Your task is to output the data exactly as it stands.

=== Section Start ===

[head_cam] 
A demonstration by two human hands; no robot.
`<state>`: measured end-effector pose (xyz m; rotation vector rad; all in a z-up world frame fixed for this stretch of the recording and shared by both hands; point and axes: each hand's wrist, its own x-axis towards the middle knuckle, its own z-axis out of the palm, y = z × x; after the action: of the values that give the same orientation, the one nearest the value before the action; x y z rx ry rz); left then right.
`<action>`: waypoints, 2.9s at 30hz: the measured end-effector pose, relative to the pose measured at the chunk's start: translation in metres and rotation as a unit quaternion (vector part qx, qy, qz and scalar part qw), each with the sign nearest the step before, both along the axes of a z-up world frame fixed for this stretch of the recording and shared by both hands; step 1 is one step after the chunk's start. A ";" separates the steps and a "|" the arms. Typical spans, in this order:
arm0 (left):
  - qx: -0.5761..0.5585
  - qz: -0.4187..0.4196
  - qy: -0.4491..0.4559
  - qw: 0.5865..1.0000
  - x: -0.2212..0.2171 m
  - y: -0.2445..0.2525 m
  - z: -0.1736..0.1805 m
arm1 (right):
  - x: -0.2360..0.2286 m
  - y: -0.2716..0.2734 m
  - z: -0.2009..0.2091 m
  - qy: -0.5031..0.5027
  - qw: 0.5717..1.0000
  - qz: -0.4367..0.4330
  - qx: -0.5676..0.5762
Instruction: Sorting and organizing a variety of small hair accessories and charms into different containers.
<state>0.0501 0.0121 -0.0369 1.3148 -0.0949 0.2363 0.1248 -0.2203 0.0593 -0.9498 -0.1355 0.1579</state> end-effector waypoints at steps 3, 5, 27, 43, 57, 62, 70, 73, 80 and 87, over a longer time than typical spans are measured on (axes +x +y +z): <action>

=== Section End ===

◆ **Task output**:
[head_cam] 
A demonstration by two human hands; no robot.
`<state>`: measured end-effector pose (xyz m; rotation vector rad; all in a z-up world frame fixed for this stretch of the recording and shared by both hands; point and axes: each hand's wrist, its own x-axis towards the middle knuckle, its own z-axis out of the palm, y = z × x; after the action: of the values that give the same orientation, the one nearest the value before the action; x y z rx ry rz); left then right.
`<action>`: waypoints, 2.9s at 30hz: the measured end-effector pose, relative to the pose measured at the chunk's start: translation in metres and rotation as a unit quaternion (vector part qx, qy, qz and scalar part qw), each with the sign nearest the step before, both along the axes of a z-up world frame fixed for this stretch of the recording and shared by both hands; step 1 is one step after the chunk's start. A ";" separates the steps and a "|" the arms. Typical spans, in this order:
arm0 (left):
  - qx: -0.5761..0.5585
  - qz: -0.4187..0.4196
  - qy: -0.4491..0.4559
  - qw: 0.5865..1.0000
  - x: -0.2212..0.2171 m
  - y: -0.2445..0.2525 m
  - z: -0.1736..0.1805 m
arm1 (right):
  - x: -0.2360..0.2286 m
  - y: -0.2716..0.2734 m
  - z: -0.2009..0.2091 m
  - qy: -0.5031..0.5027
  - qw: 0.5717..1.0000
  - qz: -0.4367..0.4330
  - qx: -0.5676..0.5762
Instruction: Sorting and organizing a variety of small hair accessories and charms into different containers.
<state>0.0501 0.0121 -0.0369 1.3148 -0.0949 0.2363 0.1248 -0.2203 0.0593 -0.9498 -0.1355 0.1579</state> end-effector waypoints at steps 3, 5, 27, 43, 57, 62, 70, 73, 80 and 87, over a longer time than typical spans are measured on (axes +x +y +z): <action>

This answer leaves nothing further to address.